Pulling your remaining question to the front:

Your question is a good one: 
But I don't understand why that means the 
sender is a "SHOULD be 0" not a "MUST be 0"?

This text is inherited from RFC5575. 

Originally (which is not in any document) 
this was set because prototype implementations of 
RFC5575 had set it to a 1 during a rushed deployment. 
  
Whether these implementation still exist in the 
smaller boxes boxes from major vendors - I do not know. 

One of the habits of IDR is not to break existing BGP. 

I was torn whether RFC5575bis state "MUST" and go on. 
I left it at "SHOULD" because it is a BIS.  

AFAIK the place this will change this is on the protocol testers. 
Older boxes will break. 

So that's the reasoning, and the author team was torn between 
fixing the "SHOULD" to a "MUST" and breaking things. 
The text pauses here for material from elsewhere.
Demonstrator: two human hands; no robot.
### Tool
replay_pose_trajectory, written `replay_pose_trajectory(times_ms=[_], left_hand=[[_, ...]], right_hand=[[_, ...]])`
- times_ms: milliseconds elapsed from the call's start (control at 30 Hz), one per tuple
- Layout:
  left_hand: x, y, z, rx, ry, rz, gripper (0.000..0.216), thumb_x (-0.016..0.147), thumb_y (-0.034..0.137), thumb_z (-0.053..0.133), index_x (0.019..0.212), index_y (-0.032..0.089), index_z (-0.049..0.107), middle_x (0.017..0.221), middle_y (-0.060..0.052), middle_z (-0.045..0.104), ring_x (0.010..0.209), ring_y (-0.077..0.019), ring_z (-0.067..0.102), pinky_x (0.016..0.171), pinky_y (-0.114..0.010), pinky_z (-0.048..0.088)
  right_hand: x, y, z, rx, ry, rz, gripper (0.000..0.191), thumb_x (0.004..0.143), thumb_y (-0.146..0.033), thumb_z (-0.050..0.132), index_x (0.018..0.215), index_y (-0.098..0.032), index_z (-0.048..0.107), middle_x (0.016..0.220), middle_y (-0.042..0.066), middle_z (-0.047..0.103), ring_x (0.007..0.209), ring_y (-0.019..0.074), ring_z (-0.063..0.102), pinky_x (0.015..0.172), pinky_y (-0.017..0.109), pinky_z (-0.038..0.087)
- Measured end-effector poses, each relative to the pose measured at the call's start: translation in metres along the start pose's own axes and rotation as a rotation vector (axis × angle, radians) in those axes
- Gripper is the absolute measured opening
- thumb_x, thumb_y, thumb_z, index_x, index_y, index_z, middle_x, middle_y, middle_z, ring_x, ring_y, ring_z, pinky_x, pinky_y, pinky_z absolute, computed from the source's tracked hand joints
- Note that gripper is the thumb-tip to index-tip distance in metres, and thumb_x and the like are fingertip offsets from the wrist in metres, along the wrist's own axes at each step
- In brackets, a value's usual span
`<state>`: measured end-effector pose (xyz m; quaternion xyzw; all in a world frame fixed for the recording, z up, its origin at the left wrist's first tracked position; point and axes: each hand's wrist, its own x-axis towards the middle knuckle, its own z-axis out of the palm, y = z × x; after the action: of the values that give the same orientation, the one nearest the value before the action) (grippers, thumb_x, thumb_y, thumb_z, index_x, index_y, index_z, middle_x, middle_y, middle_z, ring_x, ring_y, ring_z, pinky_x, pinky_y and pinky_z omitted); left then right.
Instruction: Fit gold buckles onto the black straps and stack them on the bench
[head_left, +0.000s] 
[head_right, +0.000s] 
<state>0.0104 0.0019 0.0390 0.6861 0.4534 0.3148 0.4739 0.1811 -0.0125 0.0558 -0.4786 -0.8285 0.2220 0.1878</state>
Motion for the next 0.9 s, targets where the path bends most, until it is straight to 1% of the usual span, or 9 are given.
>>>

Robert Razuk or other people on the IDR list might have additional comments on this one. 

Sue Hares 


-----Original Message-----
From: Rob Wilton (rwilton) [mailto:rwilton@cisco.com] 
Sent: Friday, April 24, 2020 9:44 AM
To: Susan Hares; 'The IESG'; aretana.ietf@gmail.com
Cc: draft-ietf-idr-rfc5575bis@ietf.org; idr-chairs@ietf.org; idr@ietf.org; 'Jie Dong'
Subject: RE: Robert Wilton's Discuss on draft-ietf-idr-rfc5575bis-23: (with DISCUSS and COMMENT)

Hi Susan,

Thanks for the quick response and explanation.

Please see inline ...


> -----Original Message-----
> From: Susan Hares <shares@ndzh.com>
> Sent: 24 April 2020 13:01
> To: Rob Wilton (rwilton) <rwilton@cisco.com>om>; 'The IESG' 
> <iesg@ietf.org>
> Cc: draft-ietf-idr-rfc5575bis@ietf.org; idr-chairs@ietf.org; 
> idr@ietf.org; 'Jie Dong' <jie.dong@huawei.com>om>; aretana.ietf@gmail.com
> Subject: RE: Robert Wilton's Discuss on draft-ietf-idr-rfc5575bis-23:
> (with DISCUSS and COMMENT)
> 
> Robert:
> 
> Thank you for your question.   I'm pulling the DISCUSS to the front.
> 
> The Discuss in the phrases:
> 
> "SHOULD be set to 0 on encoding, and MUST be ignored during decoding."
> 
> is actually language used in many past routing drafts for expansion 
> purposes.
[RW] 

Yes. I appreciate that historical precedent holds a lot of weight.  Prior to my discuss I had tried to quickly find examples of this, but was looking in the wrong documents. ;-)


> 
> The difficultly in deploying new code is in the partial deployments.
> The "must be ignored" clause allows the transmitter to change to 
> something besides zero.
[RW]
Yes, it is the partial deployments that is concerning me.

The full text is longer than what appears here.